A few days ago, I woke up with the unfortunate impulse to reach for my phone for some helpful advice. Still half-asleep, I found myself dropping into a familiar Google search sinkhole of facts and opinions, unsubstantiated claims, and broad generalizations. But, between the lines, I found pieces of heart-wrenching truth.

See, I live with an incessant worry about the future. Now, I’m not speaking about the glorious, hyper-technological, world-revolutionizing future. All notions of our impending singularity do nothing but paint a Jack Nicholson-sized joker smile across my mug.

What I’m referring to is a future of dwindling time, limited resources, and the daunting prospect of uncontrollable aging. I don’t sit, wrapped in a panic poncho, because of concerns about my own mortality. I never much feared or questioned death. I see it as a necessary component of the cycle of life and I will face it with as much bravery as my age and mental capacity can muster.

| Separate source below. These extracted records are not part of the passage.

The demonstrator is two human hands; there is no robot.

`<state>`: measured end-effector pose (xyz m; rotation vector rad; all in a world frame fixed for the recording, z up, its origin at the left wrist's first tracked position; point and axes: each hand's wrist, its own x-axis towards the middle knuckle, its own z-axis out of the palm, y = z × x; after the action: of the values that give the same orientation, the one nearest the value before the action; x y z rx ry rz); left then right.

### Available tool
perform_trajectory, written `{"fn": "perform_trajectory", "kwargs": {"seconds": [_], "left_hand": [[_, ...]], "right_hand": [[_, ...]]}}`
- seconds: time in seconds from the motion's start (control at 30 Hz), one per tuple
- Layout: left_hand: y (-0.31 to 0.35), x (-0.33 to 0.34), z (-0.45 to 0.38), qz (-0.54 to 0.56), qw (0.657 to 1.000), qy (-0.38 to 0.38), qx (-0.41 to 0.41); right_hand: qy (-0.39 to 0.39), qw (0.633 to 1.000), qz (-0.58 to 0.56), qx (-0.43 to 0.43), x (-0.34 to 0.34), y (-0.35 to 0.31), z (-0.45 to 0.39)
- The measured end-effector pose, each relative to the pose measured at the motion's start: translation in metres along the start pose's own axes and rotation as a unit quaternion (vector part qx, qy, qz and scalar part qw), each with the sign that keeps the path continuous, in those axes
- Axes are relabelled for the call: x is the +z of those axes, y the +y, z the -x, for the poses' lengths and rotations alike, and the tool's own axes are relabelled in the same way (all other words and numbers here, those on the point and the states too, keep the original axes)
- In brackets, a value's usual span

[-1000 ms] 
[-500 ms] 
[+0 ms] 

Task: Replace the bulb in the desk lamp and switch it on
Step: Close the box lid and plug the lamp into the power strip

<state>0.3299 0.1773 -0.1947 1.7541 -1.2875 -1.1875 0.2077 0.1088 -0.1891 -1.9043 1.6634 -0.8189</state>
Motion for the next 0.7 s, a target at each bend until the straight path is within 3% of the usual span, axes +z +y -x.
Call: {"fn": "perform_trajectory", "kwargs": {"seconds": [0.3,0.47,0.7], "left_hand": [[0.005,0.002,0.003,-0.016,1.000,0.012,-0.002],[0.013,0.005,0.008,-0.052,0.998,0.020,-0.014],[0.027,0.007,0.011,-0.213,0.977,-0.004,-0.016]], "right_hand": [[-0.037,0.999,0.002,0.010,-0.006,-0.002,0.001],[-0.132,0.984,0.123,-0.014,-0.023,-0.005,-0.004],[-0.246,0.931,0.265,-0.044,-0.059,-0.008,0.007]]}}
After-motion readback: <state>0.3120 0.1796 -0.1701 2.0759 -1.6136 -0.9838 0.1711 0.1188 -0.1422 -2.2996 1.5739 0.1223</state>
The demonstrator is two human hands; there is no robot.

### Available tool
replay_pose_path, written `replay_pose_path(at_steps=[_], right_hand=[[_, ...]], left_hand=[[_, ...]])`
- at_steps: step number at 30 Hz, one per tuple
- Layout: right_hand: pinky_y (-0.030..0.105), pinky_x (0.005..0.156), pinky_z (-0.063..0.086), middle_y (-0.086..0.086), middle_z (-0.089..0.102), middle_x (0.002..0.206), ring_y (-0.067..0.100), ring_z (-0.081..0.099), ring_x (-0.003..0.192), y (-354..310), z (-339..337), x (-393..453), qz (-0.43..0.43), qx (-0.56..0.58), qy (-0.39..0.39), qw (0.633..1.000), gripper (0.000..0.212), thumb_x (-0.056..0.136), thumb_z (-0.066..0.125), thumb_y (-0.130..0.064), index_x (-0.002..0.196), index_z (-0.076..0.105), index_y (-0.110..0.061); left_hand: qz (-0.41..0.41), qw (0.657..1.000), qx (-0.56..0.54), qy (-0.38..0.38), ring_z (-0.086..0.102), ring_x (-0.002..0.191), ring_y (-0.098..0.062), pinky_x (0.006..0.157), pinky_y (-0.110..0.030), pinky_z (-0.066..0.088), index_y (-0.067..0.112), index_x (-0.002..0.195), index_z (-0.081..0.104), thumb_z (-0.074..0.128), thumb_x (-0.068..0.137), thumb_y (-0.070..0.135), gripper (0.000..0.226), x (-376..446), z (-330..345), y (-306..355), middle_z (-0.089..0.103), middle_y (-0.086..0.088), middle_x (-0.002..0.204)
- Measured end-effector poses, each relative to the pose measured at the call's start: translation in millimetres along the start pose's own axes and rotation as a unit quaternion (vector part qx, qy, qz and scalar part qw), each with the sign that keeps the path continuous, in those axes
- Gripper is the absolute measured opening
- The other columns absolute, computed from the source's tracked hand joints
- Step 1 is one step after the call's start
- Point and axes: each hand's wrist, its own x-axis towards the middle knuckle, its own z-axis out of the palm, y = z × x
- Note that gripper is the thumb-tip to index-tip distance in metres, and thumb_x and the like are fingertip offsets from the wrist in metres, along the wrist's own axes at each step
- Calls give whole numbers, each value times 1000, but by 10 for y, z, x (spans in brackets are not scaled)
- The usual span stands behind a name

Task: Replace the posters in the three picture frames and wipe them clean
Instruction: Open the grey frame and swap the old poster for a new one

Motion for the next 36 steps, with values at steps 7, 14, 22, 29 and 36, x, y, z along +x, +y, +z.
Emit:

My fear and—more specifically—my sadness live under the weight of losing my partner.

It’s always been just Mom and me. I don’t have any siblings and I reside in a city 3,000 miles from any member of my family. I only get major holidays and my annual summer trip to connect through a means other than Skype, and her 30-year head start is beginning to feel like a lead I can’t catch.

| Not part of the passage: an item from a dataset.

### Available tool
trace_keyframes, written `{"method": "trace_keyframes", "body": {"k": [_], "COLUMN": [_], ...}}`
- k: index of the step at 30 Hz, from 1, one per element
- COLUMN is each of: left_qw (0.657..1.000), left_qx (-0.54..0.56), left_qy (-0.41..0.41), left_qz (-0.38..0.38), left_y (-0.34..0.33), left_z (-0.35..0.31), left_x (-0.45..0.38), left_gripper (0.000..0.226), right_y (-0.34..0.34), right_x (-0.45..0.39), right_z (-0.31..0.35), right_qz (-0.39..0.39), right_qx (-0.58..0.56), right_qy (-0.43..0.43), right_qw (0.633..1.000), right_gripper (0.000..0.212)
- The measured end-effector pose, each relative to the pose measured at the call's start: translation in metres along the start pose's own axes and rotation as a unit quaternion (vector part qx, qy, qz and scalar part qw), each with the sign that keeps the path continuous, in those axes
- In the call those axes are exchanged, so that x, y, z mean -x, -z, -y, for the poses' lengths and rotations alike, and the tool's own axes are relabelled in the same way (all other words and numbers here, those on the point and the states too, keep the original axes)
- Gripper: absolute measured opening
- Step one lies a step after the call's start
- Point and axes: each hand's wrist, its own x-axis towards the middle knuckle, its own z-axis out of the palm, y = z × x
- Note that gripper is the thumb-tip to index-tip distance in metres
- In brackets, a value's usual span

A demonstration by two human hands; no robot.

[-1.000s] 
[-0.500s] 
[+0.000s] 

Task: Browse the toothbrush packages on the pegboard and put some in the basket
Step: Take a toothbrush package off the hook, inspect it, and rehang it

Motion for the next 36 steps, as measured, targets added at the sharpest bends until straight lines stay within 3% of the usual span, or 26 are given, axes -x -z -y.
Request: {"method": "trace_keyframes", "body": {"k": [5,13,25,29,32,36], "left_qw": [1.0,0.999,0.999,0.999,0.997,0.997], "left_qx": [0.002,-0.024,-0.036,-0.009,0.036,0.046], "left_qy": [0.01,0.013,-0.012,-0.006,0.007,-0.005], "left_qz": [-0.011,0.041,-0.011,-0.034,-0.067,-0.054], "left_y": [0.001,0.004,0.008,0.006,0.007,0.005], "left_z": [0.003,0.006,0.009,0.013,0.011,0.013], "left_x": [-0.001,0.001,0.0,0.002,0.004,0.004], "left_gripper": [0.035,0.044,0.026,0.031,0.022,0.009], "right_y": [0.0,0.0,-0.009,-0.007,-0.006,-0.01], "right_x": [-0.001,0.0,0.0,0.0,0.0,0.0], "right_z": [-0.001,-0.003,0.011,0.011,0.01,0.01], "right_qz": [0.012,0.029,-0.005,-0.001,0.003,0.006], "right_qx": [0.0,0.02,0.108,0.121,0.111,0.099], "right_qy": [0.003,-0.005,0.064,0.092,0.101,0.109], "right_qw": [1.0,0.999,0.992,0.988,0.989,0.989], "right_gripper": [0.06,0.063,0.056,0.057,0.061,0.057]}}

So, I thought I would research the notion of caring for an aging parent as an only child. It took less than three results for me to realize I had bitten off a much bigger quandary cookie than I wanted to swallow. It was fear wrapped inside of speculative projection. This was no way to start a day and, contrary to popular belief, streaming tears don’t help lubricate a sun salutation.

The role-swapping will be one of the more difficult transitions. As I’ve mentioned before, I often feel like a young kid walking around playing pretend in a grownup world. To not only own the idea that I am an adult, but to take full responsibility for the physical and emotional well-being of the one person who wore those gloves so perfectly seems like some Copperfield-level form of deception. I’ve been awarded the job and I’m utterly unqualified.

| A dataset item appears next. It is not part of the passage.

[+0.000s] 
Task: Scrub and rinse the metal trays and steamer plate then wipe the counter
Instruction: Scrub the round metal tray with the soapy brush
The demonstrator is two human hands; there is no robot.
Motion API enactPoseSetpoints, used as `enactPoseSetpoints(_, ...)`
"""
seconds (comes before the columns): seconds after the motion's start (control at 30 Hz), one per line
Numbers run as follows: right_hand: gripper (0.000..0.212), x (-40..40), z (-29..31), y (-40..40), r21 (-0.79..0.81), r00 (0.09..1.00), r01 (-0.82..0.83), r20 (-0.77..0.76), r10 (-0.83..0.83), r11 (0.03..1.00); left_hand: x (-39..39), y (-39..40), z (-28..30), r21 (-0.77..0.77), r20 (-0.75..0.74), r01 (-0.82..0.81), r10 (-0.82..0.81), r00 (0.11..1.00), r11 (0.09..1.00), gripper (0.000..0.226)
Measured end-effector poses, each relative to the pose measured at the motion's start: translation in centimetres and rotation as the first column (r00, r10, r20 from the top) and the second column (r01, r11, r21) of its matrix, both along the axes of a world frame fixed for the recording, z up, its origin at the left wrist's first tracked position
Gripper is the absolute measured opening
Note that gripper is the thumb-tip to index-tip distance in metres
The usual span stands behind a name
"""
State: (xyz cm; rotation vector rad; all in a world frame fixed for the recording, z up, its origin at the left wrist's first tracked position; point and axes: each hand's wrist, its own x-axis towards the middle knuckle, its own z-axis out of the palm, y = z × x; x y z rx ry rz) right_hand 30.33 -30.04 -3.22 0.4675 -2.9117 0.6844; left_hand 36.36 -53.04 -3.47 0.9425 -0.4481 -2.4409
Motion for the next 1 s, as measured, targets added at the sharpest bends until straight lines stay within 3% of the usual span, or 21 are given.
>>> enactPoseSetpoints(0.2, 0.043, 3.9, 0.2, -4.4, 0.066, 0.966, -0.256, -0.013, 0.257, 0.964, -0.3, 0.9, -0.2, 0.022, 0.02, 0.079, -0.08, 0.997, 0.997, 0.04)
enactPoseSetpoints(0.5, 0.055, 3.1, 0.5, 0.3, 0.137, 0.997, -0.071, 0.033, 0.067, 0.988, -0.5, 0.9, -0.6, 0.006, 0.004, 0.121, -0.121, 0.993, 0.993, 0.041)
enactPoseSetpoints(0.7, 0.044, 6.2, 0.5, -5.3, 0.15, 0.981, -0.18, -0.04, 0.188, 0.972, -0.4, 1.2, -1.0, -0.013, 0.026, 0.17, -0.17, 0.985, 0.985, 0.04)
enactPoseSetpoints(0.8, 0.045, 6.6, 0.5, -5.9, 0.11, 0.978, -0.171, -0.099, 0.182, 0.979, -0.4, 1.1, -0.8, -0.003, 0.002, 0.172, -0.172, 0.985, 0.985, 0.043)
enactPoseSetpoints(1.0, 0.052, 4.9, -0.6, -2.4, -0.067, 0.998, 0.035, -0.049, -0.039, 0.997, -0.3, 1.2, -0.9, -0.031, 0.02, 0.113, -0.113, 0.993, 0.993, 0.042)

But, I can’t say all the literature was discouraging. One story emphasized the sense of relief the author felt being able to control the care and health trajectory of his mother. He wasn’t lost in sibling bickering and he didn’t harbor the resentment that can arise from feeling like no one else is pitching in to help. He was able to direct every aspect of her treatment and could ensure her best interests were protected. Obviously, bearing the full brunt of responsibility isn’t easy, but knowing that each detail is carefully coordinated can help avoid a messy meal made from too many cooks in the kitchen.

Reading this information wasn’t a relief. I still walk toward the future like an ice skater checking the depth of a frozen lake. But to know that there are people out there grappling with the same doubts and fears made me feel less alone and momentarily quelled my trepidation.

This isn’t painless. It’s not supposed to be. When you care about someone else’s life more than your own, there is an inherent price tag on that love. If something is worth preserving, it has value. If that value is greater than the premium you place on yourself, all your cards are on the table. It is the very meaning of vulnerability, and it’s terrifying. But, attempting to control the uncontrollable is an exercise in futility.

Enjoy each and every shared moment, and savor the small stuff. The rest is just an illusion.

Now, it’s time to take my own advice.